(Newt Gingrich) – Callista and I were honored to be guests of Speaker John Boehner yesterday when Israeli Prime Minister Benjamin Netanyahu addressed a joint meeting of the House and Senate.
After a lot of talk by some Democrats about boycotting the speech, the House chamber was packed. Some 55 House Democrats had announced they were skipping the speech and Republicans decided there wouldn’t be any vacancies. The Speaker’s guests traditionally sit on the Democratic side of the House, and we had a birds-eye view of House Republicans wandering over to sit on the Democratic side. Since there are fewer seats on the floor than House members (and since a joint meeting also involves the Senate and assorted diplomats), it was not a problem.
Prime Minister Netanyahu filled every seat on the floor, every seat in the gallery and several overflow rooms. The crowd was expanded by the fact that his visit coincided with the annual meeting of AIPAC, the American Israel Public Affairs Committee.
Talking with AIPAC members gave some indication how much President Obama had helped build the audience for the Israeli Prime Minister’s speech. Not only was this the largest AIPAC meeting in history (more than 15,400 registered) but more than 2,000 new people had registered after President Obama complained about Speaker Boehner inviting the Israeli Prime Minister to speak.
President Obama and his White House team deserve a lot of credit for making this speech a event than it would normally have been–both in the chamber and for viewers around the world.
If the President had cheerfully served coffee for Netanyahu and welcomed him to the United States as one of our strongest allies, there would have been dramatically less interest in the speech.
By attacking both Boehner and Netanyahu, however–making clear how angry the President was that a prime minister would come without presidential permission–Obama elevated the speech into an historic event.
The Democrats who announced they weren’t going to the speech further raised interest in the Prime Minister’s message. People reasoned that if what he was going to say was this controversial, maybe it was worth listening to.
Everyone who was worried about President Obama’s weakness in foreign policy, of course, was eager to hear Netanyahu’s case already.
The Prime Minister’s entrance into the House Chamber was exactly like a State of the Union. Members had lined up to greet him as he walked down the central aisle. He was stopped again and again by members who wanted him to know that they were on his side.
The speech itself was strong and clear.
He expressed his country’s fear of a nuclear-armed Iran forcefully and vividly.
This justified fear of Iran is deep and goes back a generation.
When I became Speaker after the 1994 election, my first foreign visitor was Yitzhak Rabin, then the prime minister of Israel. He came to explain that Israel could handle any threat from the Palestinians but that Iran was simply too big. Eight million people live in Israel today, compared with 78 million in Iran.

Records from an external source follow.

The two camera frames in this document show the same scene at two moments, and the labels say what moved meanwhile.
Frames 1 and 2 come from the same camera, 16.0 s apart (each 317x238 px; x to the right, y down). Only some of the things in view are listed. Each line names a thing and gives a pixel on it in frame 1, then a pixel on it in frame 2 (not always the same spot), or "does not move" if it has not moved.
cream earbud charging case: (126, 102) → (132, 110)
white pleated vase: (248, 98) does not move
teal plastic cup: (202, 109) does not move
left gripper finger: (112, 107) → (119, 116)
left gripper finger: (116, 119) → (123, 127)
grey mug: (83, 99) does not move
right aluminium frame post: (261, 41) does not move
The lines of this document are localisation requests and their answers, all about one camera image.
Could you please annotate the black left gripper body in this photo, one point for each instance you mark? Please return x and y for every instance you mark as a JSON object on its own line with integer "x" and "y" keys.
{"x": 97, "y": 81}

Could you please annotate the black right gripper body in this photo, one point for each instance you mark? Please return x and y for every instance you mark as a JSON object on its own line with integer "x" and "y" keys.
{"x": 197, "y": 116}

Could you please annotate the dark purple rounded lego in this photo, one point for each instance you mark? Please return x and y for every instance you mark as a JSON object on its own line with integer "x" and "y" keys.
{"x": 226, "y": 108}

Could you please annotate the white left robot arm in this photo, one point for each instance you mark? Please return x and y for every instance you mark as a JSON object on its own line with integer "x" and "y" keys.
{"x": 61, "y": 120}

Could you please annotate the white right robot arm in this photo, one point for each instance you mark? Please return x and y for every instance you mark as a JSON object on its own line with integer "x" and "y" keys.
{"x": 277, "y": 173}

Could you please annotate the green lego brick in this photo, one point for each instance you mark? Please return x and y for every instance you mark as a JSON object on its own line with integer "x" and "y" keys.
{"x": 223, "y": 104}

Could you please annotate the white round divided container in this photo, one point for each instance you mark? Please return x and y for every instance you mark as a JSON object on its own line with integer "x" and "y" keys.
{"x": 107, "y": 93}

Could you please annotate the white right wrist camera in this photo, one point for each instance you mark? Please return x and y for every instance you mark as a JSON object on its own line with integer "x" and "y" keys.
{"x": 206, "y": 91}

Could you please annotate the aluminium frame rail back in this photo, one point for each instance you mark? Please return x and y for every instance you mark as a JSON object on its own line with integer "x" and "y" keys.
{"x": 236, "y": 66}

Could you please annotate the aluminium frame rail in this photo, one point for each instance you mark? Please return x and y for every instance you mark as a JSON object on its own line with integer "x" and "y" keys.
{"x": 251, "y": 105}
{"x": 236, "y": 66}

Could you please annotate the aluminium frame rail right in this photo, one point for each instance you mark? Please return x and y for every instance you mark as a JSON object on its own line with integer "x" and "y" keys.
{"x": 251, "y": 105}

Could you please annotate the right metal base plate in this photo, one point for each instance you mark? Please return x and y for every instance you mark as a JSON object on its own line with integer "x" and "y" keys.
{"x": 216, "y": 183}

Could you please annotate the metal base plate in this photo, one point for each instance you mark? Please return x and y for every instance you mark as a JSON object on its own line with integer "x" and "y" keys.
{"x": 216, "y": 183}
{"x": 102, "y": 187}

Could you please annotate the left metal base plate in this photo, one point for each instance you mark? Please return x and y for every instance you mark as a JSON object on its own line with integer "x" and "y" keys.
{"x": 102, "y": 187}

Prime Minister Netanyahu came to Washington to repeat a warning that every Israeli Prime Minister has expressed for a quarter century.
At the end of this historic event, skeptics of the deal President Obama is apparently “begging” for with Iran were unified in opposing a weak or bad agreement.
President Obama deserves a lot of credit for drawing maximum attention to the event and ensuring that many more people heard Prime Minister Netanyahu’s message. It was an important message.
And Speaker John Boehner deserves a lot of credit for leading by inviting the greatest advocate of a strong stand against Iran to address a joint meeting of Congress.
Mr. Gingrich is a former Republican Speaker of the United States House of Representatives.